Milton does not hold back as he goes after those Christians who invoke the Holy Spirit as a cover for their rapacious behavior. In the final book of Paradise Lost he refers to them as “wolves”:

Wolves shall succeed for teachers, grievous wolves,
Who all the sacred mysteries of Heaven
To their own vile advantages shall turn
Of lucre and ambition…
Then shall they seek to avail themselves of names,
Places, and titles, and with these to join
Secular power; though feigning still to act
By spiritual, to themselves appropriating
The Spirit of God…

Milton predicts dire days ahead for such as these—although what he has in mind is Judgment Day, which may be a ways off:

Truth shall retire
Bestuck with slanderous darts, and works of faith
Rarely be found: So shall the world go on,
To good malignant, to bad men benign;
Under her own weight groaning; till the day
Appear of respiration to the just,
And vengeance to the wicked…

I’m not holding my breath for the day of vengeance. But at least we can expose Ryan for his shameful hypocrisy.

 

Added note: Milton uses a wolf metaphor one other time in Paradise Lost, this time to Satan preying upon innocents.

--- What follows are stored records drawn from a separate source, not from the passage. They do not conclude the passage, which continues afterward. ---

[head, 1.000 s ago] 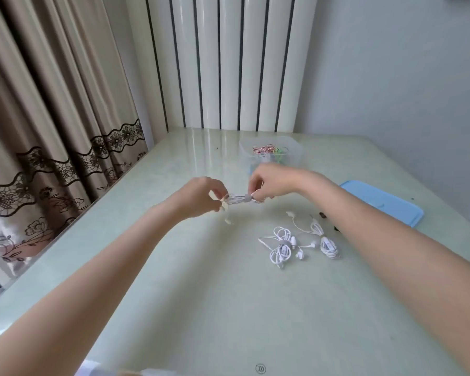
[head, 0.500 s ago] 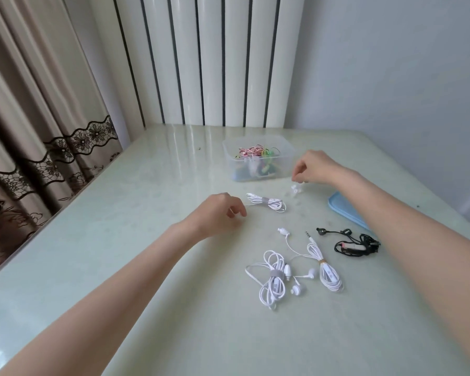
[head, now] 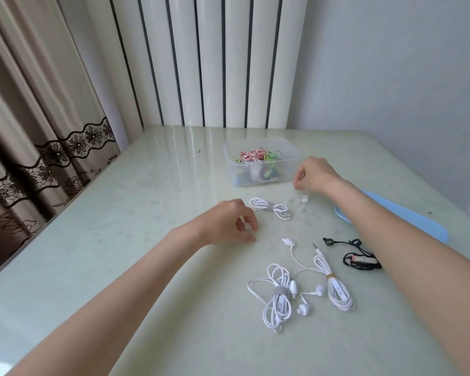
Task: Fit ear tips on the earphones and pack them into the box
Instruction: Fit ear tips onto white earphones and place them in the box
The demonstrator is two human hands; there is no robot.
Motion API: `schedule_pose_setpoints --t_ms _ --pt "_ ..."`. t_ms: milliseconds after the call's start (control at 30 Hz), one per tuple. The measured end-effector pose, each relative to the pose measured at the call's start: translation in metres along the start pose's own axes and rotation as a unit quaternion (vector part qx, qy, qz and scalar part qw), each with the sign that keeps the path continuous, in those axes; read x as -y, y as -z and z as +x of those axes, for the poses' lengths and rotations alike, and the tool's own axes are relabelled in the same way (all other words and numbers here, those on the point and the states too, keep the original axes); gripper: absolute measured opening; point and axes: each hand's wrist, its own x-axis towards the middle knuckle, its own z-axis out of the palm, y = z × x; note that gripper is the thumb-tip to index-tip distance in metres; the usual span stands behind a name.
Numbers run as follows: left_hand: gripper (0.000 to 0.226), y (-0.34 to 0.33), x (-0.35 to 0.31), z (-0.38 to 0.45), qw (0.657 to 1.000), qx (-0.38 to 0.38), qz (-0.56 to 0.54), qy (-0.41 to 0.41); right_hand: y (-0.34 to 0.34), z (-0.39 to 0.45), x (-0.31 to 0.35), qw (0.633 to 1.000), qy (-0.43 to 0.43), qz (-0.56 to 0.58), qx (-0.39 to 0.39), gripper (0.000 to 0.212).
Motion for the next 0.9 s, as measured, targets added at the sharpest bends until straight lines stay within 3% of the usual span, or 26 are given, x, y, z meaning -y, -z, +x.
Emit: schedule_pose_setpoints --t_ms 100,200,300,367,533,700,900 --pt "0.019 0.001 0.006 0.003 0.999 -0.041 0.003 -0.008 0.002 -0.021 0.018 0.985 0.048 0.165 -0.032 0.009" --pt "0.007 -0.003 0.003 0.010 0.982 -0.145 -0.123 -0.006 -0.011 -0.053 0.038 0.911 0.060 0.409 -0.003 0.016" --pt "0.010 -0.010 -0.003 0.017 0.934 -0.223 -0.280 0.024 -0.026 -0.069 0.048 0.846 0.040 0.531 0.013 0.018" --pt "0.012 -0.016 -0.002 0.015 0.912 -0.241 -0.329 0.035 -0.039 -0.075 0.052 0.821 0.018 0.570 0.028 0.017" --pt "0.010 -0.021 0.003 0.017 0.896 -0.260 -0.355 0.049 -0.050 -0.076 0.049 0.775 0.008 0.632 0.012 0.014" --pt "0.012 -0.021 0.013 0.018 0.874 -0.286 -0.389 0.055 -0.055 -0.070 0.046 0.770 0.017 0.638 0.015 0.015" --pt "0.009 -0.024 0.014 0.026 0.875 -0.276 -0.396 0.043 -0.055 -0.066 0.042 0.754 0.039 0.655 0.040 0.016"
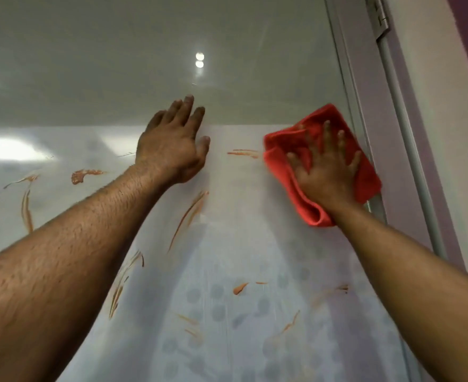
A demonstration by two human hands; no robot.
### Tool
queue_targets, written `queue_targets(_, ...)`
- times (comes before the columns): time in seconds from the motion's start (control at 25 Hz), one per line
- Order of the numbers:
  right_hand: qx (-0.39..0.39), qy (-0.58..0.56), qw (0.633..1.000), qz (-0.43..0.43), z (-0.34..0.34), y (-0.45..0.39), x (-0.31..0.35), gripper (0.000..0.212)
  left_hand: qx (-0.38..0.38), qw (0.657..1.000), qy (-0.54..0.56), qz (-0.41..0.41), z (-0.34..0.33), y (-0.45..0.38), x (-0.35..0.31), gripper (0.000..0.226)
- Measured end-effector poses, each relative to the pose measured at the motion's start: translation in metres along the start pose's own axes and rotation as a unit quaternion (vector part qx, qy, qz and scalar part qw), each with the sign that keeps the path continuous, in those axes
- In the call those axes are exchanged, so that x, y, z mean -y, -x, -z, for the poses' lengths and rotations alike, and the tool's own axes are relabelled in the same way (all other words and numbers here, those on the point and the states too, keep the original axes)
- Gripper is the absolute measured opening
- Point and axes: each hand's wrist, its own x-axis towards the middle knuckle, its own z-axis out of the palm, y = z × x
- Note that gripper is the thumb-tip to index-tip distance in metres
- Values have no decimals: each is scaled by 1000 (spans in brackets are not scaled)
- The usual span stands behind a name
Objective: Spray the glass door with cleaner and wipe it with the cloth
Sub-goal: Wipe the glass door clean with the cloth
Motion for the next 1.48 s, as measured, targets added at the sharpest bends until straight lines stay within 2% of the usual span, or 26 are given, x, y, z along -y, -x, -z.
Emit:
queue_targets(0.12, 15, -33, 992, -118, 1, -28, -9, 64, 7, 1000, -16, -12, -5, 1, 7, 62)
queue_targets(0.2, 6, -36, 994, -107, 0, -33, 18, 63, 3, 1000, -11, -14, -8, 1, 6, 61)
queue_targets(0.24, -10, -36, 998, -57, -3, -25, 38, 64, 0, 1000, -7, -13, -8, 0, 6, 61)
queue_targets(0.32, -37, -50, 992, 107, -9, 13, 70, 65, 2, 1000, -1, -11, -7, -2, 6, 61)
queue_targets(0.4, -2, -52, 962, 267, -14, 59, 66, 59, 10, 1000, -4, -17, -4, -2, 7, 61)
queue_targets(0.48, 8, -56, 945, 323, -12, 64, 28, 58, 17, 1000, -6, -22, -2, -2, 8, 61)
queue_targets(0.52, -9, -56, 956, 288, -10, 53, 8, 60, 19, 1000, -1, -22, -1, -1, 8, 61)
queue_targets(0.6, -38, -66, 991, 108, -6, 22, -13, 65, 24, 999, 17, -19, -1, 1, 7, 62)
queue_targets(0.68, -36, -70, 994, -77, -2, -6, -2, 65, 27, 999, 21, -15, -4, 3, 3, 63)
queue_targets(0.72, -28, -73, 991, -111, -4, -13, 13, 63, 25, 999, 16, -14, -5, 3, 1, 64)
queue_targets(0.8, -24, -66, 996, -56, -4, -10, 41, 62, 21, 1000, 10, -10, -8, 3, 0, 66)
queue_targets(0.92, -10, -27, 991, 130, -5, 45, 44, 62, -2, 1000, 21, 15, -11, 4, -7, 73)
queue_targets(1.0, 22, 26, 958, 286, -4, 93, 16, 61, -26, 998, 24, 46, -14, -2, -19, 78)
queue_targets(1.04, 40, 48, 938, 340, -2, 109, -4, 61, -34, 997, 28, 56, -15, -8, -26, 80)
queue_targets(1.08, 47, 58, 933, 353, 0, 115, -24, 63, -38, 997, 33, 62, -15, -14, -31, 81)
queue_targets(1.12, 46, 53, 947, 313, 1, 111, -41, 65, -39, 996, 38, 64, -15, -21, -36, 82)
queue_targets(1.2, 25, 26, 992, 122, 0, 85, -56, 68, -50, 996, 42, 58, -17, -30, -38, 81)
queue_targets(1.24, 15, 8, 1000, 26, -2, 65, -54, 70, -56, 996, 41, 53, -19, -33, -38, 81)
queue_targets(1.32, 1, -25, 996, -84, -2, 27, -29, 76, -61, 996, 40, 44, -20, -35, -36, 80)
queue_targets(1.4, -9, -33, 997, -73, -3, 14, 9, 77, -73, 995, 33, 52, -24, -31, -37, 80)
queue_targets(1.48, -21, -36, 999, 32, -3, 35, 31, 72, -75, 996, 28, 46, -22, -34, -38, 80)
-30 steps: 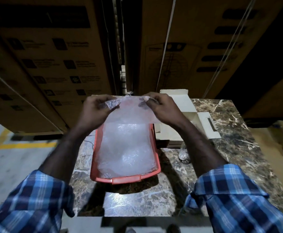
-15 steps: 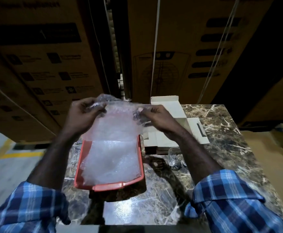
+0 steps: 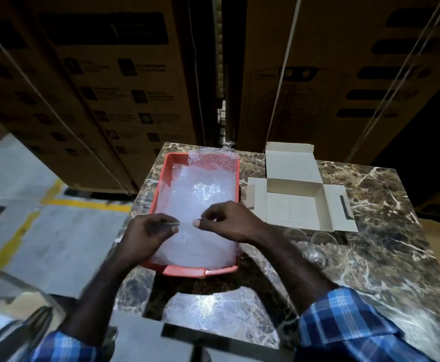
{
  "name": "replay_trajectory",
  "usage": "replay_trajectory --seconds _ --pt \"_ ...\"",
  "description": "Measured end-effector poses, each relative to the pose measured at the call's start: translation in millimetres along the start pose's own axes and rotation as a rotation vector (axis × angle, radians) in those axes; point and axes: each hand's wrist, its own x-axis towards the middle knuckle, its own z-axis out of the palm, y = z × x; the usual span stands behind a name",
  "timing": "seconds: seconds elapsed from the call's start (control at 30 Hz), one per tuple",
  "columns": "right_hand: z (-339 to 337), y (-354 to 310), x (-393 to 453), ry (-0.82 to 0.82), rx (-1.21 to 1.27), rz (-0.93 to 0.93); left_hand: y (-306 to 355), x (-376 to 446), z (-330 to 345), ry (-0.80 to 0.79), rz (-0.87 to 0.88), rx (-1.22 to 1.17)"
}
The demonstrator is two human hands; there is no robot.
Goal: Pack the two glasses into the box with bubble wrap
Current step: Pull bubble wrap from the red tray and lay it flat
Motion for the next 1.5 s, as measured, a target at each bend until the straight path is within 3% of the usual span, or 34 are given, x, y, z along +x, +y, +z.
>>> replay_trajectory --seconds 0.27,0.4,0.5,0.63,0.73,0.83,0.97,1.03,1.1,1.2,1.27,1.4,1.5 --pt "25.3 -25.0 28.8 0.127 -0.091 -0.179 -1.0 1.1 1.6 0.039 0.032 -0.002" --pt "19.9 -23.1 39.1 0.238 0.267 -0.049 -2.6 -7.3 3.1 0.21 0.129 0.091" --pt "9.1 -19.1 45.4 0.206 0.57 0.15 -6.0 -15.0 3.4 0.303 0.228 0.111" --pt "-3.4 -16.0 54.5 0.313 0.78 0.281 -19.1 -25.5 -1.3 0.203 0.376 0.218" --pt "-14.7 -19.9 63.1 0.437 0.683 0.26 -27.3 -32.0 -12.0 0.004 0.35 0.193" --pt "-29.6 -29.9 69.4 0.573 0.481 0.118 -23.1 -28.5 -24.9 -0.244 0.265 0.309" --pt "-51.2 -47.6 75.2 0.739 0.219 -0.096 -9.1 -10.5 -30.2 -0.39 0.122 0.314" --pt "-61.9 -55.5 76.4 0.797 0.114 -0.189 -0.2 0.7 -27.6 -0.352 0.069 0.354" --pt "-74.2 -62.9 74.4 0.814 0.013 -0.277 8.8 15.3 -23.6 -0.208 0.086 0.346" --pt "-91.3 -72.6 64.7 0.713 -0.069 -0.352 28.3 48.8 -20.4 0.054 0.236 0.268" --pt "-98.9 -75.7 56.9 0.618 -0.09 -0.379 46.9 78.2 -20.4 0.113 0.29 0.224" --pt "-113.6 -77.6 38.3 0.569 -0.076 -0.425 75.5 123.5 -13.6 -0.045 0.259 0.36" --pt "-133.4 -70.9 20.1 0.664 -0.171 -0.411 79.5 137.6 4.5 -0.251 0.27 0.263"
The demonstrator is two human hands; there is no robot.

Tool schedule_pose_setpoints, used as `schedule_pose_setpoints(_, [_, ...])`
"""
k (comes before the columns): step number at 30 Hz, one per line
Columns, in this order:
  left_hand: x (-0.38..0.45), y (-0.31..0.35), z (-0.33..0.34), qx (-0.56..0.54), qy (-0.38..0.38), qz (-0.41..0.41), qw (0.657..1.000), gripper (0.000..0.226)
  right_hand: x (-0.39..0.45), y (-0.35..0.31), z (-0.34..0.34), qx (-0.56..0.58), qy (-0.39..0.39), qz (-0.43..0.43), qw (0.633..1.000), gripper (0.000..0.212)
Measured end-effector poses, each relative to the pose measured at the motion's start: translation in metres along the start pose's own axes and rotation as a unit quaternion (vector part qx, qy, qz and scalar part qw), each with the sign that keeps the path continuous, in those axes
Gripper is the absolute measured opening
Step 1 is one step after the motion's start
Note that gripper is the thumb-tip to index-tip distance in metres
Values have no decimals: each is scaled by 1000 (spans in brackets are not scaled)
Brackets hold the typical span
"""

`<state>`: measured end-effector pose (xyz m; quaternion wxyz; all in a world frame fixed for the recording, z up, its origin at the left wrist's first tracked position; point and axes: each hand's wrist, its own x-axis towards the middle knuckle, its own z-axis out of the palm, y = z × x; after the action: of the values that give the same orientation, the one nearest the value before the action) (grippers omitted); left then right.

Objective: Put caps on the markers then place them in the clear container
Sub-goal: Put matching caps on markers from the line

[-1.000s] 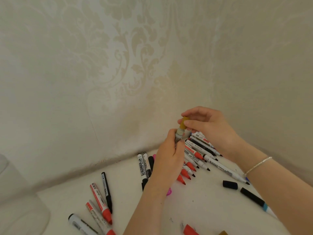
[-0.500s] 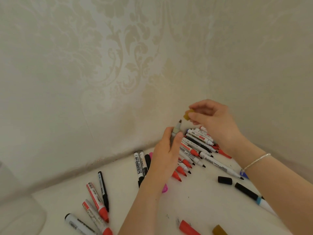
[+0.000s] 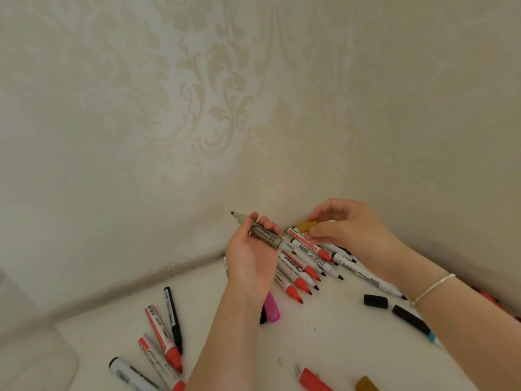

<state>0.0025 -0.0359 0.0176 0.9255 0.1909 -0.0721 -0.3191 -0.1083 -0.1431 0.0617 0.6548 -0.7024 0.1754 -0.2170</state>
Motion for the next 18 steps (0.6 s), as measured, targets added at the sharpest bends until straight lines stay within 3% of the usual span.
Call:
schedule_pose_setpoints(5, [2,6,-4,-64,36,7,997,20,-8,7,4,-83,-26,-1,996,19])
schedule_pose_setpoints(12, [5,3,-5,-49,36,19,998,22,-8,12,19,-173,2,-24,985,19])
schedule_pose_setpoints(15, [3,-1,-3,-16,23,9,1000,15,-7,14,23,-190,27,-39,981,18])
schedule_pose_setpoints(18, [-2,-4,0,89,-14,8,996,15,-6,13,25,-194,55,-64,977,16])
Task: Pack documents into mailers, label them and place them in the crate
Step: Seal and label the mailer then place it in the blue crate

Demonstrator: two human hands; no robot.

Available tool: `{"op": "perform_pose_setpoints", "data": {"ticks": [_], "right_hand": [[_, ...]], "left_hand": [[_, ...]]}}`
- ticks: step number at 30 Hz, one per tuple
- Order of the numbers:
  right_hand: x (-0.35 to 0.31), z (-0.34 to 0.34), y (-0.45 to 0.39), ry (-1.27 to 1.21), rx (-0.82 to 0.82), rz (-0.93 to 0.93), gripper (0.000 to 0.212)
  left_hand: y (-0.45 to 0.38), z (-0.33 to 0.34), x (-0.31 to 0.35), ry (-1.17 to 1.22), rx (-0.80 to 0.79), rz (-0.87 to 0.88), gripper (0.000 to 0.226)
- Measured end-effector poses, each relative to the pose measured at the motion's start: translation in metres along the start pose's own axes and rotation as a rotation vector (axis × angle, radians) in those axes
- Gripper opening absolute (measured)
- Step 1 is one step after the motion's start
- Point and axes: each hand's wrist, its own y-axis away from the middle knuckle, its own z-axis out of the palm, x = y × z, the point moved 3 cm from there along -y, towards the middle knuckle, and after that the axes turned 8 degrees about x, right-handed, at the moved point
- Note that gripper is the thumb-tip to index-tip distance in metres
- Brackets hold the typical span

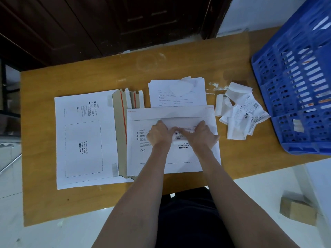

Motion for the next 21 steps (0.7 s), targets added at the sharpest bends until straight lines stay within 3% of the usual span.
{"op": "perform_pose_setpoints", "data": {"ticks": [5,14,21], "right_hand": [[0.007,-0.003,-0.01,-0.227,-0.056,0.12,0.051],[0.017,-0.005,-0.017,-0.39,-0.052,0.084,0.029],[0.032,-0.012,-0.014,-0.44,-0.108,0.148,0.038]], "left_hand": [[-0.003,0.003,-0.004,0.16,-0.075,-0.157,0.04],[-0.003,0.0,-0.004,0.206,-0.086,-0.156,0.03],[-0.001,0.0,-0.013,0.246,-0.075,-0.057,0.028]]}}
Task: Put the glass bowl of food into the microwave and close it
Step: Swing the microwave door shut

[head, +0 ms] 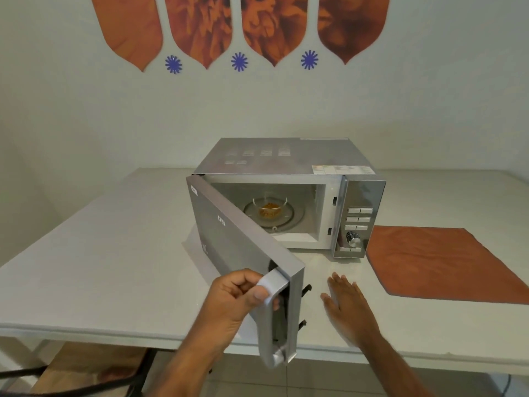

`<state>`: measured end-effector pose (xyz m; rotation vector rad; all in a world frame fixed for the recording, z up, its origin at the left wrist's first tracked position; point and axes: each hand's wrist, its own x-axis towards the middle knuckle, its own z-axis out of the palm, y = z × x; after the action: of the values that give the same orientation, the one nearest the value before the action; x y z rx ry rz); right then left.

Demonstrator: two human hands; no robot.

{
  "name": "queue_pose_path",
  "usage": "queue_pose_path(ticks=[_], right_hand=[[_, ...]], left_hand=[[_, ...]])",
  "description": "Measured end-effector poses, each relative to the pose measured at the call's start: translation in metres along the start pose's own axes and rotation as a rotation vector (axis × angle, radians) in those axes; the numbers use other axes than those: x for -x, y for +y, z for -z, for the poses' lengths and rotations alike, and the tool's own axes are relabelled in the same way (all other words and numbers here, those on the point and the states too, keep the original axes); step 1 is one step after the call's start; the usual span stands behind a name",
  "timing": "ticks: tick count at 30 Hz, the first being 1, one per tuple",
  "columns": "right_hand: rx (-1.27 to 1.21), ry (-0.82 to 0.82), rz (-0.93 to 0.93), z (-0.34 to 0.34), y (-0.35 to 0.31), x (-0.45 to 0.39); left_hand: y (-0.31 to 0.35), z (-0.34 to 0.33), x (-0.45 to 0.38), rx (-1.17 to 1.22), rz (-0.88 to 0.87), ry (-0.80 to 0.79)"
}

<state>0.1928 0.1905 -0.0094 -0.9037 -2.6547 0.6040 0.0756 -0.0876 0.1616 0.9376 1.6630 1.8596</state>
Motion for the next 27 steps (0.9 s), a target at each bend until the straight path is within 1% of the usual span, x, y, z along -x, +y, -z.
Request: queue_pose_path(ticks=[2,5,7,11,17,20,22,25,27], right_hand=[[-0.115,0.081,-0.018,0.0,0.0,0.001],[-0.375,0.152,-0.088,0.005,0.002,0.001],[-0.501,0.2,-0.117,0.008,0.006,0.0],[-0.732,0.215,-0.201,0.025,0.002,0.003],[-0.755,0.333,-0.161,0.059,-0.02,0.011],[-0.683,0.436,-0.094,0.075,-0.033,0.014],[-0.63,0.484,-0.012,0.084,-0.043,0.014],[-0.516,0.438,0.072,0.087,-0.049,0.011],[-0.443,0.398,0.063,0.081,-0.049,0.004]], left_hand=[[0.0,-0.013,-0.008,-0.025,0.022,0.005],[0.0,-0.031,-0.019,-0.08,0.039,0.0],[-0.002,-0.042,-0.028,-0.124,0.036,0.0],[-0.005,-0.06,-0.047,-0.134,0.025,-0.008],[-0.011,-0.081,-0.077,-0.173,-0.021,-0.027],[-0.015,-0.09,-0.093,-0.19,-0.046,-0.034],[-0.016,-0.096,-0.103,-0.208,-0.064,-0.05],[-0.021,-0.106,-0.119,-0.262,-0.095,-0.039],[-0.025,-0.112,-0.13,-0.29,-0.115,-0.027]])
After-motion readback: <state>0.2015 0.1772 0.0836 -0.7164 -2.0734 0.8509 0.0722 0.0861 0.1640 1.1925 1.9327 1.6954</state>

As in the above passage, he also applies it to those who have usurped the spirit of Christianity for their own selfish ends:

As when a prowling wolf,
Whom hunger drives to seek new haunt for prey,
Watching where shepherds pen their flocks at eve
In hurdled cotes amid the field secure,
Leaps o’er the fence with ease into the fold
Or as a thief, bent to unhoard the cash
Of some rich burgher, whose substantial doors,
Cross-barred and bolted fast, fear no assault,
In at the window climbs, or o’er the tiles:
So clomb this first grand thief into God’s fold;
So since into his church lewd hirelings climb.

Adam and Eve can’t imagine what is about to hit them.